Still, the biggest financial problem is not what is in this contract, but what is not. The big concession on the teachers’ end is a reduction in health care costs, to the tune of $1.3 billion. Theoretically, this money would partially offset the cost of the teachers’ raises. These health care savings are evidently supposed to come from a magic wand; the source of the savings is not specified in the contract, except that it will not be higher premiums for the teachers. Further, de Blasio and the negotiators assume even larger magical savings - $3.4 billion - will emerge in negotiation with the city’s many other unions.
Of course, the other unions have yet to agree to any such concessions, if they are concessions at all. If other municipal workers do agree to such terms, they will expect raises at least equivalent to those the teachers received. Where will the mayor find the savings to offset those costs? A plan to somehow collect revenue from taxpayers in Kansas or Maine?
An even bigger problem is that New York City’s public schools have about 1 million students and about 100,000 unionized teachers. (Both numbers exclude charter schools.) That’s a student-teacher ratio of roughly 10 to 1. The city has optimistically predicted small increases in enrollment over the next decade, despite a graying population and net migration that has only tentatively turned positive in very recent years. Those new students will, I suppose, appear as magically as the health care savings.
Back in reality, the teachers’ negotiated raises would be easily affordable if the size of their labor force were adjusted to be more in line with the existing student population. But there is no indication that the city is prepared to reduce the teacher headcount in order to make the negotiated pay raises affordable.

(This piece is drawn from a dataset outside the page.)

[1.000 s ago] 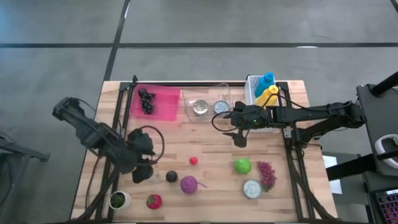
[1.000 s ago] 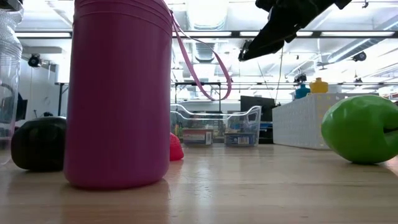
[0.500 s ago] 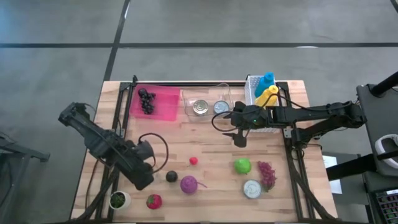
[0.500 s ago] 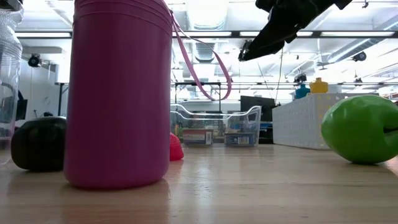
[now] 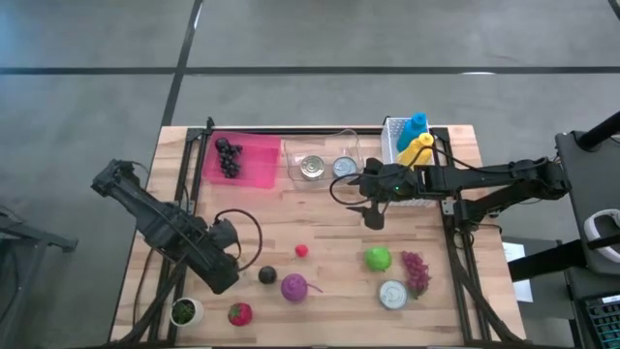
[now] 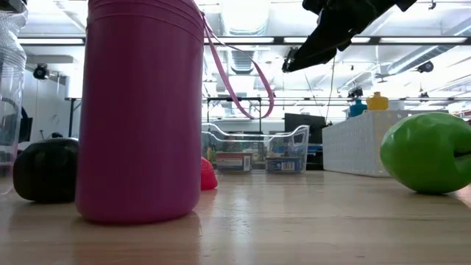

At the moment, starting teacher salaries for those with a bachelor’s degree and no prior experience are around $45,000. This is the figure that is often pulled when discussing New York City’s teacher pay rate. But it worth noting that teachers get automatic raises for experience within the city’s education system and additional levels of education, neither of which necessarily makes teachers more effective in the classroom. Teachers who work extra hours or positions in the school outside their normal scope of duties can also earn additional pay. Some teachers can earn $100,000 or more annually.
Such wages are nowhere near a fortune in New York City terms, but when you have 100,000 teachers, it adds up fast.
If today’s politicians think teachers are worth paying more, they should ask today’s taxpayers to foot the bill. The pattern that de Blasio has set instead is a familiar one: Give municipal workers what they want in the present and kick the costs into the laps of future taxpayers (and future officials) while the people who agreed to the deals move on with their lives. The chances of political backlash are much lower when you bill future taxpayers, who are less likely than present ones to express their displeasure at the voting booth.
Such a strategy is appealing, but dangerous. It was how New York City arrived at the fiscal crisis of the 1970s. Apparently enough time has passed to allow the cycle to begin again.